She looked at him an instant as if puzzled, and then said:
"I want to keep him from killing you."
"Do you think he would take advantage of a helpless man?"
"I know it, Mr. Westerfelt; oh, I know he would!"
"Then you acknowledge he is a coward, and yet you—my God, what sort of a creature are you?"
She continued to stare at him wonderingly, as if half afraid. She moved suddenly into a moonbeam that streamed through a broken shingle in the roof. Her face was like white marble. In its terrified lines and angles he read nothing but the imprint of past weakness where he should have seen only pleading purity—the purity of a child cowed and awed by the object of a love so powerful, so self-sacrificing that she made no attempt to understand it. She had always felt her inferiority to others, and now that she loved her ideal of superiority she seemed to expect ill-treatment—even contempt—at his hands.
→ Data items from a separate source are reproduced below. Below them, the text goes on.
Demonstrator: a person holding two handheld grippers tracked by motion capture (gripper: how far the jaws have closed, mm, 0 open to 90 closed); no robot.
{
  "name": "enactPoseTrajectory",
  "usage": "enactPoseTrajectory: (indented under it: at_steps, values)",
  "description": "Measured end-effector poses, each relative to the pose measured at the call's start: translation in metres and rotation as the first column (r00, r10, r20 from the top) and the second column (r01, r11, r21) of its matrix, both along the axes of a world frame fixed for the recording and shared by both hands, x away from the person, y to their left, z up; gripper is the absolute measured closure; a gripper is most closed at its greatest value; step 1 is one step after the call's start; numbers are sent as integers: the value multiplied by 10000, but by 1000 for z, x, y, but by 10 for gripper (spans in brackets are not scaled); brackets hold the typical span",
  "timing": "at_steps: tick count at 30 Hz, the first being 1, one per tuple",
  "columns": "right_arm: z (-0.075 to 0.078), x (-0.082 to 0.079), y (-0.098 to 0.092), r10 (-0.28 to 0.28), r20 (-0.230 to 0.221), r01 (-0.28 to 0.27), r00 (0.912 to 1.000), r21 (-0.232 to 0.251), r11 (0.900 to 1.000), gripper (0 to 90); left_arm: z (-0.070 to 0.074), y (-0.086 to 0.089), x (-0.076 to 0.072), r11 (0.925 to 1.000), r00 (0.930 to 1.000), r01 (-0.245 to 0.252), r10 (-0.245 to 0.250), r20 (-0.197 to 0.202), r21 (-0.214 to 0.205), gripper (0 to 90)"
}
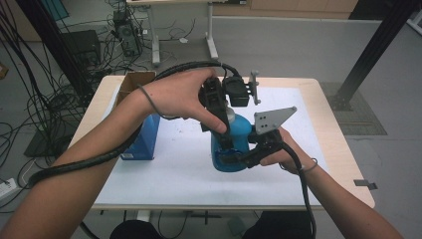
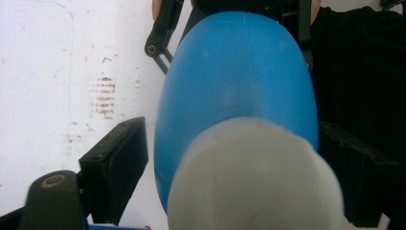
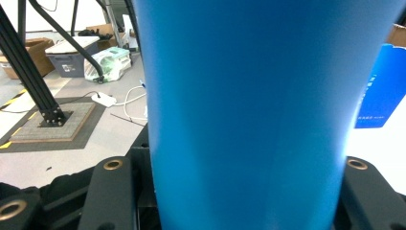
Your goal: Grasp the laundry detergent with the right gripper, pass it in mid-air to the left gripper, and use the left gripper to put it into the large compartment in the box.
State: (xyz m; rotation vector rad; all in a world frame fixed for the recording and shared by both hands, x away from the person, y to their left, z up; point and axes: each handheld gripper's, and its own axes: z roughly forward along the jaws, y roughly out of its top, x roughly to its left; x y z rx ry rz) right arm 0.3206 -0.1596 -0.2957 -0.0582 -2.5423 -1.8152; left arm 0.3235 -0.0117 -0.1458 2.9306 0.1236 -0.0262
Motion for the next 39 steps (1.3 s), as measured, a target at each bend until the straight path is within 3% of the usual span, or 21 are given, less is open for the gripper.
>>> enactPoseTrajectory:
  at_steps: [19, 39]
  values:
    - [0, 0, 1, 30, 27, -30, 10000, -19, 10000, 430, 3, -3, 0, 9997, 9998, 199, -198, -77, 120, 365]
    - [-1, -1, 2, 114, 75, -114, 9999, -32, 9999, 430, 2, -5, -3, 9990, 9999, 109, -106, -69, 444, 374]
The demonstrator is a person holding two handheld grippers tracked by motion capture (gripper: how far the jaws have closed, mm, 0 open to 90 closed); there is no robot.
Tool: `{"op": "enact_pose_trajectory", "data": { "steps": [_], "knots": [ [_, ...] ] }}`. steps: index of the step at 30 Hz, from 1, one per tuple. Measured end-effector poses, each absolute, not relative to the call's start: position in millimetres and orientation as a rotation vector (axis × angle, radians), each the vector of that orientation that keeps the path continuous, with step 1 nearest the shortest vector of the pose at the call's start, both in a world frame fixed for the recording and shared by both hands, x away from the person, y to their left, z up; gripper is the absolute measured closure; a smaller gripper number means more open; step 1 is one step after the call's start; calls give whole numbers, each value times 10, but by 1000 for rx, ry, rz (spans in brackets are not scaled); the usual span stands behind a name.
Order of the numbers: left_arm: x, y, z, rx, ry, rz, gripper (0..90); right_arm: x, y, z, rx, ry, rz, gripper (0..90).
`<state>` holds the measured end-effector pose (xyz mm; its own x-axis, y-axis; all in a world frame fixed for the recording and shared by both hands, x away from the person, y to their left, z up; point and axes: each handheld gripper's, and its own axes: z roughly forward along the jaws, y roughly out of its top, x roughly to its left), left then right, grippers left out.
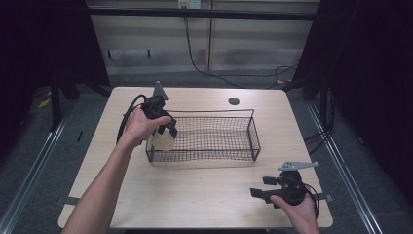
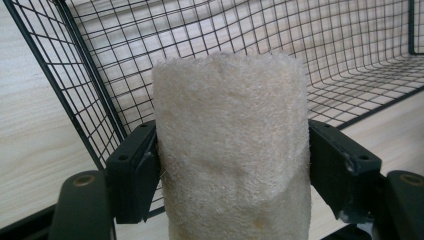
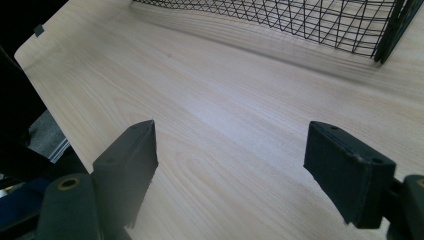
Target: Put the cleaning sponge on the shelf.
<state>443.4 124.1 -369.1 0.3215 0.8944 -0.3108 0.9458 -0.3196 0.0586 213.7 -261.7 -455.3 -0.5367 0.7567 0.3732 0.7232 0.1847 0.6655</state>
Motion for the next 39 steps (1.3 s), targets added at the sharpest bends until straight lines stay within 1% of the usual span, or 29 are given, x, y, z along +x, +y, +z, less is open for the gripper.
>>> {"op": "enact_pose_trajectory", "data": {
  "steps": [13, 17, 18, 21, 22, 25, 35, 38, 39],
  "knots": [
    [4483, 1199, -3736, 2329, 1710, -304, 276, 2132, -2613, -4553, 1490, 2392, 1302, 212],
    [4500, 1161, -3791, 2336, 1731, -267, 276, 2138, -2611, -4559, 1496, 2392, 1305, 212],
    [4506, 1152, -3816, 2328, 1747, -280, 276, 2139, -2611, -4559, 1496, 2395, 1305, 212],
    [4530, 1140, -3861, 2322, 1768, -248, 276, 2130, -2609, -4556, 1496, 2393, 1308, 212],
    [4539, 1144, -3875, 2324, 1775, -261, 276, 2129, -2609, -4555, 1496, 2393, 1309, 212],
    [4547, 1139, -3901, 2329, 1807, -226, 276, 2133, -2612, -4556, 1496, 2392, 1310, 212],
    [4551, 1185, -4036, 2328, 1835, -253, 276, 2134, -2611, -4557, 1496, 2395, 1310, 212],
    [4555, 1202, -4078, 2329, 1850, -241, 276, 2145, -2608, -4563, 1490, 2401, 1309, 212],
    [4560, 1209, -4085, 2336, 1843, -262, 276, 2148, -2608, -4565, 1486, 2402, 1310, 212]
  ]
}}
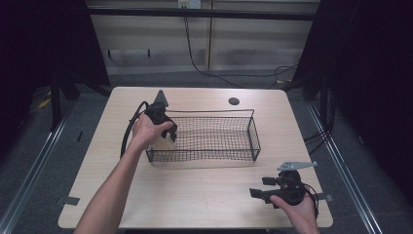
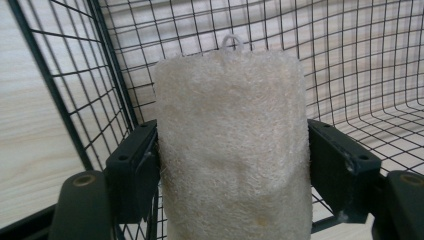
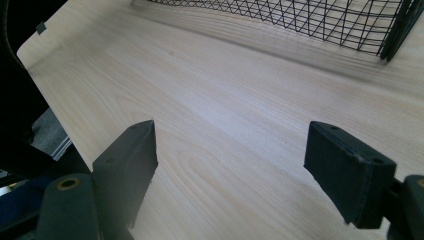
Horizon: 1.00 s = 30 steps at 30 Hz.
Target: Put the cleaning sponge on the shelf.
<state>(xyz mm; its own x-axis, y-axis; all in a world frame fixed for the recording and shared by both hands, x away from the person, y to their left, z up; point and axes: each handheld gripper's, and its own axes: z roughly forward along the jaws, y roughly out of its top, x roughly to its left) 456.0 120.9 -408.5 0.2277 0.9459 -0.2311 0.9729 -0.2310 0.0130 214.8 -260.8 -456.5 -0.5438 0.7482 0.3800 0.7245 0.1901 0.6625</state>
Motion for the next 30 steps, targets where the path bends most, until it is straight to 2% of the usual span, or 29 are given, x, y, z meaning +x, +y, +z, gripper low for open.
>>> {"op": "enact_pose_trajectory", "data": {
  "steps": [30],
  "knots": [
    [4554, 1227, -4254, 2327, 1872, -262, 275, 2147, -2604, -4565, 1489, 2411, 1300, 209]
  ]
}}
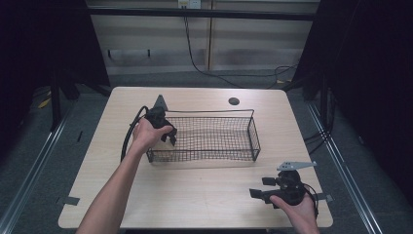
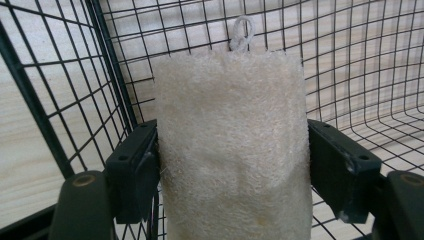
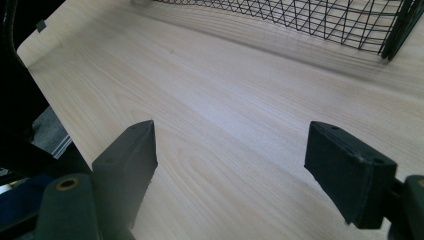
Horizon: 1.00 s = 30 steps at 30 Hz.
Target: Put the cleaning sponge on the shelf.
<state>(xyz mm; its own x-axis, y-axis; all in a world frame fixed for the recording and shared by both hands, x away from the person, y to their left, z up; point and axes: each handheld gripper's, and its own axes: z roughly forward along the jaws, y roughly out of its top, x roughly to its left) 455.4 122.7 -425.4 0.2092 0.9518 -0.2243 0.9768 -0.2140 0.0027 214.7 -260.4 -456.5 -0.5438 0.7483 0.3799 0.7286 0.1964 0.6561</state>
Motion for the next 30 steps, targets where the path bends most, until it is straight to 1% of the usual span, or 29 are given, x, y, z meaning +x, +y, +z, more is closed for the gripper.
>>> {"op": "enact_pose_trajectory", "data": {
  "steps": [3, 6, 12, 14, 16, 27, 30],
  "knots": [
    [4552, 1204, -4261, 2340, 1867, -271, 275, 2151, -2600, -4568, 1496, 2411, 1296, 209],
    [4544, 1169, -4302, 2339, 1882, -247, 275, 2145, -2597, -4566, 1495, 2411, 1297, 209],
    [4537, 1138, -4326, 2362, 1875, -271, 274, 2147, -2599, -4566, 1494, 2411, 1299, 209],
    [4531, 1135, -4328, 2330, 1887, -245, 273, 2148, -2597, -4566, 1492, 2413, 1298, 209],
    [4528, 1129, -4330, 2350, 1879, -255, 273, 2146, -2596, -4565, 1492, 2413, 1298, 209],
    [4526, 1112, -4345, 2340, 1889, -256, 268, 2146, -2601, -4563, 1488, 2416, 1300, 209],
    [4533, 1127, -4327, 2334, 1882, -278, 264, 2147, -2597, -4563, 1493, 2413, 1299, 209]
  ]
}}
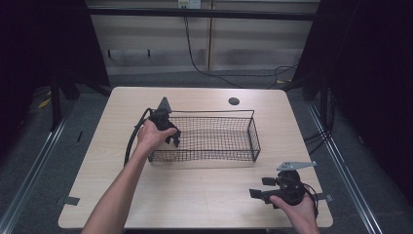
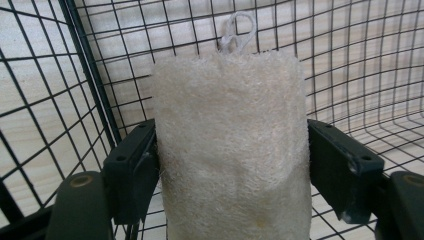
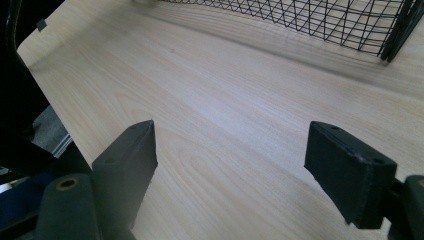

He looked away from her. The begrimed handle of the bellows creaked and swung as he leaned on it. He turned suddenly and impulsively grasped her hands.
"You are a good girl," he cried; "you have been the best friend I ever had. If I don't treat you better, it is on account of my awful nature. I can't control it when I think of that villain."
"He has treated you very badly," she said, slowly, in a voice that faltered.
"Where did you meet him and when?" he asked, under his breath. "God knows I thought you were done with him."